Last updated: May 3rd, 2017 at 09:59 pm
There is a degree of calm that has come over the markets in the past day or so. The Greeks have said they will be submitting their proposal to the Eurozone leaders by Friday’s deadline. Rumour is that they might even have this one typed up! Core/peripheral sovereign bonds spreads in the Eurozone have settled back again and equity markets are into the second day of a rebound. You never know, the Eurozone leaders may be so desperate/bored/tired (delete as appropriate) enough to even accept the proposal. However, once more, as we approach the weekend (of course there is still tomorrow to go), you can be assured that the volatility will be huge on Monday, which ever way the negotiations go. With Greece surely approaching the end game over a potential Grexit, this is likely to be the calm before the storm.
Nobody knows how the negotations are going to pan out over the weekend. Snippets from Eurozone officials would have you believe that they are prepared for a Grexit and it can be contained. However you can bet your bottom dollar that traders will not be so sanguine on Monday. It is possible that in time, the measures put in place by the ECB (QE, banks better equipped to cope with the shock, Draghi’s “whatever it takes” and the Outright Monetary Transactions) will be able to contain the contagion. However, on Monday we will, in effect, know if Greece will leave the Eurozone or not and it will certainly be a momentous day. So, in the near term there will be huge volatility at the shock.
The chart of 1 week EUR/USD implied volatility has again pushed higher today (up by 4% on the day). It is now around a 6 month high and is the highest level since January (the time when Draghi pulled the trigger on the ECB’s big QE bazooka).

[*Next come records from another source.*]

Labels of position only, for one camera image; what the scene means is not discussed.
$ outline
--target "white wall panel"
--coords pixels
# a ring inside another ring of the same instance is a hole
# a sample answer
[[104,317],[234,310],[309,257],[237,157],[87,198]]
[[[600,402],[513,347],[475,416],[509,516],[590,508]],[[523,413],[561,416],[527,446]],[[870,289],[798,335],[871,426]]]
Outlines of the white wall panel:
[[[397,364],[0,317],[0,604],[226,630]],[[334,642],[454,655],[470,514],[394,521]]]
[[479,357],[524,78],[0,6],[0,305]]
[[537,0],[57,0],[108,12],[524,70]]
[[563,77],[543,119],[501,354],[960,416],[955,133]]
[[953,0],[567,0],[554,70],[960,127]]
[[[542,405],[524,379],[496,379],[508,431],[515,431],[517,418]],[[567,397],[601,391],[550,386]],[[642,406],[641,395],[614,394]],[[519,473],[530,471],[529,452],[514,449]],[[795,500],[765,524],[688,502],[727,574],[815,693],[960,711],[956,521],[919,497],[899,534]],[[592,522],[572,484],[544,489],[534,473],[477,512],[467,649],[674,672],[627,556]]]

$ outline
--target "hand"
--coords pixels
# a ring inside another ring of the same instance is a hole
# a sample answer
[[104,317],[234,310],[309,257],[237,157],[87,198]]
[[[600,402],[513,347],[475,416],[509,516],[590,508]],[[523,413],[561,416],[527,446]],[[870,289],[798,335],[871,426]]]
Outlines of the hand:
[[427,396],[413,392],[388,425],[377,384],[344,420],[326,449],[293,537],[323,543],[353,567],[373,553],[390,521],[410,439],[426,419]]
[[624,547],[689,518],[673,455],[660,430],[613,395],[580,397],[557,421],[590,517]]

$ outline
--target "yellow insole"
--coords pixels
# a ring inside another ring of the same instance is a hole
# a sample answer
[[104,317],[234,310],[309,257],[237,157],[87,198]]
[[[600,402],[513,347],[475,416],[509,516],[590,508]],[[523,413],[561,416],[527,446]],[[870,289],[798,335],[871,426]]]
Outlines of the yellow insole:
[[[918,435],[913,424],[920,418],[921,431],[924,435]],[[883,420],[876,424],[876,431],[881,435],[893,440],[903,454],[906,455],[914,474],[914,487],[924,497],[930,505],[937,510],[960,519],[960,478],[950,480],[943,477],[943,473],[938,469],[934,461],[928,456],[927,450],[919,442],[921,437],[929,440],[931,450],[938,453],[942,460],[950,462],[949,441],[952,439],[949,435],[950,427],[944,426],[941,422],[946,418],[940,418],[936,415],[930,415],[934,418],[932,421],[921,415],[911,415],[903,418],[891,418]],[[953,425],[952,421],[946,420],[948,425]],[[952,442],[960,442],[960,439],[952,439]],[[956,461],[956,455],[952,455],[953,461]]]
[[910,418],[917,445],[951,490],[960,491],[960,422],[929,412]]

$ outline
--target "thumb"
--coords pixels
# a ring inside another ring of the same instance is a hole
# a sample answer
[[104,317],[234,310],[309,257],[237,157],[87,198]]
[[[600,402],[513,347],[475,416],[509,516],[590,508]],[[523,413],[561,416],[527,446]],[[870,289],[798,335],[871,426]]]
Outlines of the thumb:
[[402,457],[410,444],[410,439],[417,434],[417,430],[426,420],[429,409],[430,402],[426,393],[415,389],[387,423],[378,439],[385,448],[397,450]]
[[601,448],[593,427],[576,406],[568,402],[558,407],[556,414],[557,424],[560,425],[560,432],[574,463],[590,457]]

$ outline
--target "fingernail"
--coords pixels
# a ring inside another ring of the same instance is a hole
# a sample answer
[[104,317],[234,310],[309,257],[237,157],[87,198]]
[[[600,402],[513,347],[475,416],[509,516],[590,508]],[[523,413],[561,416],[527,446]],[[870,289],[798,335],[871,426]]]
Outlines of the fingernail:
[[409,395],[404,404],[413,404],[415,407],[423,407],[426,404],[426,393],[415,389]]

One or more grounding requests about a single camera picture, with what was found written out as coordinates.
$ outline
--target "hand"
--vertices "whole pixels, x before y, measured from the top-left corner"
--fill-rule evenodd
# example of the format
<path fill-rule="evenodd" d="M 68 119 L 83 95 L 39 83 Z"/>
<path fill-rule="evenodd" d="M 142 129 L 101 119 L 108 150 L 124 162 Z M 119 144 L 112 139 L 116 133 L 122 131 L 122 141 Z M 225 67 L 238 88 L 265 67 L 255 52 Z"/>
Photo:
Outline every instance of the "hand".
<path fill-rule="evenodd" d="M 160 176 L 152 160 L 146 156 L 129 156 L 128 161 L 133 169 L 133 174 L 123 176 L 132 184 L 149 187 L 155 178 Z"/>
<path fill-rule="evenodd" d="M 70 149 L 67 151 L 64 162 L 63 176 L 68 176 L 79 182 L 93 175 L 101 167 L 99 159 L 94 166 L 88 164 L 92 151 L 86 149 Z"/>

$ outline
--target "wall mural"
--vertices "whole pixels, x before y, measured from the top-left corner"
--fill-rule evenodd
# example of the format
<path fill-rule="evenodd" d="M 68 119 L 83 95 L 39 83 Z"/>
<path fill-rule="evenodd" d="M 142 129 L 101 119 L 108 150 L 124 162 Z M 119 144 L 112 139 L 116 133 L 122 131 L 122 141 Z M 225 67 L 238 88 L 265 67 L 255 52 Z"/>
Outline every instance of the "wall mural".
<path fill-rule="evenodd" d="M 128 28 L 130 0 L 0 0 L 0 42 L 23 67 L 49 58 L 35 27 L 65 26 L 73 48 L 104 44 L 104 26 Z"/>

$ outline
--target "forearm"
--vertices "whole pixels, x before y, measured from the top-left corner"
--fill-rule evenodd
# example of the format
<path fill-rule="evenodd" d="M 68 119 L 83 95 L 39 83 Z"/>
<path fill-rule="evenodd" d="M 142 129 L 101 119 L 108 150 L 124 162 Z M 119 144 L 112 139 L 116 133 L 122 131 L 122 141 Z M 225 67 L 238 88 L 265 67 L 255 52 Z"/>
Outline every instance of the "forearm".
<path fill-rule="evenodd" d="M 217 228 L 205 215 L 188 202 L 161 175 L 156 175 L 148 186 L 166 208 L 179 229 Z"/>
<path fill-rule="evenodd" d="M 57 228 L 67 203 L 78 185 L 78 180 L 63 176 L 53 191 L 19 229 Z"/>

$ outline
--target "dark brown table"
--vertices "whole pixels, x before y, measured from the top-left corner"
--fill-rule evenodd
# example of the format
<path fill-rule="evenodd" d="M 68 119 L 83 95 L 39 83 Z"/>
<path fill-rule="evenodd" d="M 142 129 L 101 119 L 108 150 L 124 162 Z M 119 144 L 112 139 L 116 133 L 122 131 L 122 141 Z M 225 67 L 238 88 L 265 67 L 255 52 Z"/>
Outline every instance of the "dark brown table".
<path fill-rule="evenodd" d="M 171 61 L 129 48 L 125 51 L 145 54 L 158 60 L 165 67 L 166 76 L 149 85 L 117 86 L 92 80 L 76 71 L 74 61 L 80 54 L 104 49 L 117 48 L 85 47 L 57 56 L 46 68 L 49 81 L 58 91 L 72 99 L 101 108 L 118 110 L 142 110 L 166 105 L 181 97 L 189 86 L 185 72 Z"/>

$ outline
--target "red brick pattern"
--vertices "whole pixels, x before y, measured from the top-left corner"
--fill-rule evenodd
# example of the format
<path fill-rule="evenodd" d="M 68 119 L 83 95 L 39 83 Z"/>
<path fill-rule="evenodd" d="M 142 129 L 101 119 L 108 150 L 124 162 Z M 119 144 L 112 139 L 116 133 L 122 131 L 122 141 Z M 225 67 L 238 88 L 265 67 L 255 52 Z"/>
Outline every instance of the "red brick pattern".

The chart also shows that the previous two spikes in implied volatility came on the days where the markets were their most concerned over Greece (the Monday after the announcement of the referendum, and the Monday after the result of the referendum). This suggests that although there is an almost eerie calm over trading this morning, traders are already getting ready for a tumultuous day on Monday. You should probably batten down the hatches, this is the calm before the storm – volatility is coming!